Отдельные окруженные дикой и непредсказуемой природой, находящиеся в перманентной военной мобилизации и на грани голодной смерти малочисленные группы людей, которые на заре человечества кочевали вдоль побережья, ютились по пещерам или разбивали небольшие поселения в долинах, – вот то состояние общественной жизни, в котором десятками тысячелетий существовали люди. В таких условиях они были вынуждены подчиняться диктату группы и жестко заданным традициям. Вне группы они были обречены на верную гибель. Межличностная конкуренция и предприимчивость подавлялись во имя обеспечения координации малой группы[102]
. В эту эпоху индивид еще не был готов к самостоятельному участию в экономической жизни.Вместо личной свободы и автономии индивида доминирующая этика того времени делала акцент на ценностях социальной солидарности, долга перед семьей, общиной, государством и справедливости. Индивид был неотделим от группы, к которой он относился. Несколько преувеличивая, можно сказать, что человеческий разум спал, будучи погребен под толщей суеверий, табу и религиозных догм, подавлен авторитетом Церкви и грубой силой феодальной аристократии. В результате вплоть до начала Возрождения и Нового времени коллективизм был господствующей этической системой координат. Бытие и паттерны поведения индивида внутри группы не являлись результатом его осознанного выбора, будучи предопределены сложившимся укладом и механически воспроизводясь из поколения в поколение.
Вплоть до начала промышленной революции и урбанизации большинство населения европейских стран жило и участвовало в экономических процессах в условиях той или иной формы коллективизма, в сельских общинах, монастырях, орденах, цехах, гильдиях или братствах, которые институализировали солидарность, взаимовыручку и ограничение конкуренции.

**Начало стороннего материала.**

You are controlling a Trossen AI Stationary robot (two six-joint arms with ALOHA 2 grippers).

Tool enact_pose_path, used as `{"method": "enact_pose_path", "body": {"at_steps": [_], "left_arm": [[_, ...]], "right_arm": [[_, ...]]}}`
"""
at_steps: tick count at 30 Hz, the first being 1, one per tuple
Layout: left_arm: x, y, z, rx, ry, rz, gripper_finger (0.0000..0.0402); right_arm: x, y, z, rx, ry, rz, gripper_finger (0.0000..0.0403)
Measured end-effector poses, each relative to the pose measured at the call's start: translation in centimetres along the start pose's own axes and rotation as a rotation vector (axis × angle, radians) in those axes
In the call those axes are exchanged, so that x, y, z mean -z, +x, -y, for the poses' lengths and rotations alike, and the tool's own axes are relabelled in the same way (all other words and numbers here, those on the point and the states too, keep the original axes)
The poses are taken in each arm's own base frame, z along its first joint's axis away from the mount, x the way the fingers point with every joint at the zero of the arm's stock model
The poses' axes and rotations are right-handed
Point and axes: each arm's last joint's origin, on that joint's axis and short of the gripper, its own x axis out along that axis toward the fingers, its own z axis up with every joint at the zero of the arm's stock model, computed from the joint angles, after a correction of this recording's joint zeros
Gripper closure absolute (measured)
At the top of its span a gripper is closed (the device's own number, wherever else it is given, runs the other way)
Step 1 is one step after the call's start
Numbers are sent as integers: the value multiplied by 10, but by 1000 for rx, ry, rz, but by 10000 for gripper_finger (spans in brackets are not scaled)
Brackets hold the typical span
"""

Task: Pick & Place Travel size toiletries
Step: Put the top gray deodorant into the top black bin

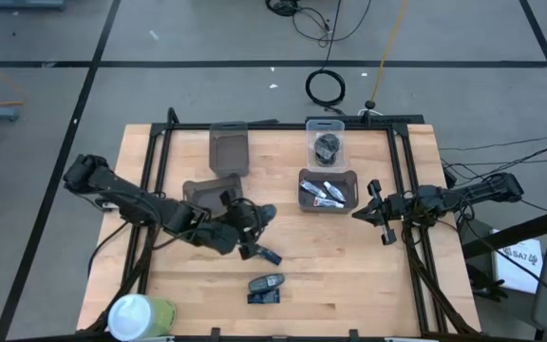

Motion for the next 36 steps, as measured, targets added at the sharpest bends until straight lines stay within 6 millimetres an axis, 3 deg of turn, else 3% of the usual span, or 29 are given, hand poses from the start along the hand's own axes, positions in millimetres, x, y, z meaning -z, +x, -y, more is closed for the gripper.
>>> {"method": "enact_pose_path", "body": {"at_steps": [5,8,20,28,36], "left_arm": [[24,32,-14,45,-27,29,213],[34,39,-31,35,-65,68,213],[69,26,-118,-132,-252,167,213],[66,26,-163,-284,-392,217,195],[72,34,-211,-416,-539,159,213]], "right_arm": [[0,0,0,0,0,0,403],[0,0,0,0,0,1,403],[0,0,0,0,0,0,403],[0,0,0,0,0,0,403],[0,0,0,0,0,1,403]]}}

Традиции, которые преимущественно регулировали отношения внутри этих солидарных групп, были лучшим средством сдерживания конкурентного потенциала сильных и предприимчивых и той или иной системы перераспределения благ среди всех членов группы[103]
.Есть некоторые основания считать, что наличие отдельных видов национальных или религиозных общин (например, протестантских) с высоким уровнем внутреннего социального капитала (прежде всего межличностного доверия) могло в большей или меньшей степени способствовать первоначальному формированию рыночно ориентированной культурной среды. Но для ускорения развития рыночной экономики в национальном масштабе, индустриализации и промышленного роста общины были помехой, особенно когда они сдерживали конкурентный потенциал и стремление индивидуума к личному успеху. Без этого «топлива» «машина» рыночной экономики могла развивать крайне низкую скорость.

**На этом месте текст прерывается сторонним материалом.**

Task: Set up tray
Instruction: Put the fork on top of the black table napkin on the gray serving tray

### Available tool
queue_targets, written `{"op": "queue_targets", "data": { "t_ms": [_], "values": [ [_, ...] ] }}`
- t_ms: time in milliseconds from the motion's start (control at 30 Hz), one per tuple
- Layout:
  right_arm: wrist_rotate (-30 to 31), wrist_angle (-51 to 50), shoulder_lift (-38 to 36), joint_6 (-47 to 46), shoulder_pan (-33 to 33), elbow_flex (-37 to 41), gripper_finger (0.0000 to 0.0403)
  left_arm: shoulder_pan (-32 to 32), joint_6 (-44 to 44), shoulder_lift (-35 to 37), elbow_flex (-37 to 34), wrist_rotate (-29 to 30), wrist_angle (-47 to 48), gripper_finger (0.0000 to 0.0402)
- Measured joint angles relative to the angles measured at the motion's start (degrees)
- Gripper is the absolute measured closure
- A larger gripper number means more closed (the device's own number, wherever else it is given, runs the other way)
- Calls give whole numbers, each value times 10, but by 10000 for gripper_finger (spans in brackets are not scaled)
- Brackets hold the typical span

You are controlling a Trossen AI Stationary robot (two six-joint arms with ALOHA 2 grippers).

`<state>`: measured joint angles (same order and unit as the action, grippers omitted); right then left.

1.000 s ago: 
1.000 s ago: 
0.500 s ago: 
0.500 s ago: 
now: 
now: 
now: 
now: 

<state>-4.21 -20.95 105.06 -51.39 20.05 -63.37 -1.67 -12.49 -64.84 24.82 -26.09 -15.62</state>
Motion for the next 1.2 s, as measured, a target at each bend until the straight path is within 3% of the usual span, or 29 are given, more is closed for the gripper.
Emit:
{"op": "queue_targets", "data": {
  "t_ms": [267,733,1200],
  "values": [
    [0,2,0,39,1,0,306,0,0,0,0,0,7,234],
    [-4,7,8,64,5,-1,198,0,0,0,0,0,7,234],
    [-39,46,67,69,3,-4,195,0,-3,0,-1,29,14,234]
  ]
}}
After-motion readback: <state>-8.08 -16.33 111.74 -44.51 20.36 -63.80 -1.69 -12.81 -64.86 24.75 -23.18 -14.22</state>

Безусловно, элементы идеи личной свободы как важнейшей ценности стали звучать в трудах еще древнегреческих философов и проявлялись в эпоху расцвета Римской империи. Тем не менее в общем и целом древнеримское государство не всегда церемонилось со свободой и правами отдельной личности. Давление на индивида и тотальное ограничение его личных прав во имя интересов государства было нормой. Усиление данной тенденции некоторые историки (например, М. Ростовцев) считают одной из главных причин краха Империи[104]
.Средневековые государства также не особенно ценили права личности и всячески пытались подавить внутреннюю конкуренцию и свободу воли. Некоторые исследователи отмечают, что в Англии приоритет личности над группой стал проявляться уже с XIII в.[105]
Другие же доказывают, что статус личности в средневековом обществе не был столь подавлен коллективистскими установками, как то обычно принято считать[106]. Мы, не будучи профессиональными историками, не готовы погрузиться в данный исторический спор. В любом случае никто не подвергает сомнению то, что идеи личной свободы и автономии и межличностной конкуренции в Средневековье не играли той важнейшей роли, которую им пришлось играть в эпоху Нового времени.Было бы странно ожидать провозглашения высокой этической ценности личной свободы и автономии воли индивида в мире первобытных общин, рабовладельческих империй, примитивных варварских вождеств, абсолютных монархий или теократий. Справедливость, долг и служение оказывались куда более этически ценными, чем личная свобода и права индивида. Соответственно нет ничего удивительного в том, что свобода заключать договоры наравне с другими частными свободами в те времена не могла утвердиться в качестве базового принципа и быть иммунизирована от потребностей коллектива и диктата правителей.